> _About this exercise_
Look below for the line with "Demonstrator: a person". Extract that line and each one after it through the last, word for word.

> _Supplied material_

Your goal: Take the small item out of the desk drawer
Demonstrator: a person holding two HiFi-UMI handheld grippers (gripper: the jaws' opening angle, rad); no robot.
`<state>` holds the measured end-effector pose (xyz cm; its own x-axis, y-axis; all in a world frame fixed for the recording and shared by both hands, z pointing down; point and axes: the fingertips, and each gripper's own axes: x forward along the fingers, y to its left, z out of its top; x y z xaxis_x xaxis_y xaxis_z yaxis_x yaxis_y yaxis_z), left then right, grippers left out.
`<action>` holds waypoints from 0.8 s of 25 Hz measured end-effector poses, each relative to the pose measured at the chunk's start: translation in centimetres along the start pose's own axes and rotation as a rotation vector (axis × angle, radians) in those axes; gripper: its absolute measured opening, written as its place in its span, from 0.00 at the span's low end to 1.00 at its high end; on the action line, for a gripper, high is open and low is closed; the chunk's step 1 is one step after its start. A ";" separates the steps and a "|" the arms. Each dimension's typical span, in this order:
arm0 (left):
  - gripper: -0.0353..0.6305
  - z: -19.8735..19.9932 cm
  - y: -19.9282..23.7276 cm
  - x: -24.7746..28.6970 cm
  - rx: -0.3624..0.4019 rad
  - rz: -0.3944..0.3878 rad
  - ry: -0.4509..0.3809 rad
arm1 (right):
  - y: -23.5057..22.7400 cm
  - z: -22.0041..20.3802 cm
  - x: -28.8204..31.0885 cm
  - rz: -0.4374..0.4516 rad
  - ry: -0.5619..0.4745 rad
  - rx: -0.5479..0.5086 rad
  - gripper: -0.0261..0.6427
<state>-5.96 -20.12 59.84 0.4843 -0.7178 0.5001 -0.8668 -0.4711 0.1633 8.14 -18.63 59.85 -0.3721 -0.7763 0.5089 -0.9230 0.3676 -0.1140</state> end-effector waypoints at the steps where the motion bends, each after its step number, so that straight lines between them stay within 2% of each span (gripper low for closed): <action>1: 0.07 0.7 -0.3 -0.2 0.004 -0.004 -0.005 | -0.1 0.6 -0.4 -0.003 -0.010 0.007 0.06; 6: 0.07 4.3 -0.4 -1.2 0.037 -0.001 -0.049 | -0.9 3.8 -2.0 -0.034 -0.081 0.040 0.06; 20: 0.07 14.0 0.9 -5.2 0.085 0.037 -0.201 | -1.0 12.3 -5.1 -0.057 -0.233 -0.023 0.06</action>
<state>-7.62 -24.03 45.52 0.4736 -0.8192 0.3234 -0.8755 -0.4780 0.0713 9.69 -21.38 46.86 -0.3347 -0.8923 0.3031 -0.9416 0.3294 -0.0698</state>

> _Final answer_
Demonstrator: a person holding two HiFi-UMI handheld grippers (gripper: the jaws' opening angle, rad); no robot.
`<state>` holds the measured end-effector pose (xyz cm; its own x-axis, y-axis; all in a world frame fixed for the recording and shared by both hands, z pointing down; point and axes: the fingertips, and each gripper's own axes: x forward along the fingers, y to its left, z out of its top; x y z xaxis_x xaxis_y xaxis_z yaxis_x yaxis_y yaxis_z), left then right, grippers left out.
`<action>` holds waypoints from 0.8 s of 25 Hz measured end-effector poses, each relative to the pose measured at the chunk's start: translation in centimetres along the start pose's own axes and rotation as a rotation vector (axis × angle, radians) in those axes; gripper: its absolute measured opening, written as its place in its span, from 0.00 at the span's low end to 1.00 at its high end; on the action line, for a gripper, high is open and low is closed; the chunk's step 1 is one step after its start. A ";" separates the steps and a "|" the arms. Each dimension's typical span, in this order:
arm0 (left):
  - gripper: -0.0353..0.6305
  - z: -19.8735..19.9932 cm
  - y: -19.9282..23.7276 cm
  - x: -24.7746..28.6970 cm
  - rx: -0.3624..0.4019 rad
  - rz: -0.3944..0.3878 rad
  - ry: -0.4509..0.3809 rad
arm1 (right):
  - y: -23.5057..22.7400 cm
  - z: -22.0041..20.3802 cm
  - x: -28.8204..31.0885 cm
  - rz: -0.4374..0.4516 rad
  - ry: -0.5619..0.4745 rad
  - rx: -0.5479..0.5086 rad
  - gripper: -0.0261..0.6427
<state>-5.96 -20.12 59.84 0.4843 -0.7178 0.5001 -0.8668 -0.4711 0.1633 8.14 -18.63 59.85 -0.3721 -0.7763 0.5089 -0.9230 0.3676 -0.1140</state> end-effector waypoints at the steps where the motion bends, each after its step number, so that straight lines between them stay within 2% of each span (gripper low for closed): <action>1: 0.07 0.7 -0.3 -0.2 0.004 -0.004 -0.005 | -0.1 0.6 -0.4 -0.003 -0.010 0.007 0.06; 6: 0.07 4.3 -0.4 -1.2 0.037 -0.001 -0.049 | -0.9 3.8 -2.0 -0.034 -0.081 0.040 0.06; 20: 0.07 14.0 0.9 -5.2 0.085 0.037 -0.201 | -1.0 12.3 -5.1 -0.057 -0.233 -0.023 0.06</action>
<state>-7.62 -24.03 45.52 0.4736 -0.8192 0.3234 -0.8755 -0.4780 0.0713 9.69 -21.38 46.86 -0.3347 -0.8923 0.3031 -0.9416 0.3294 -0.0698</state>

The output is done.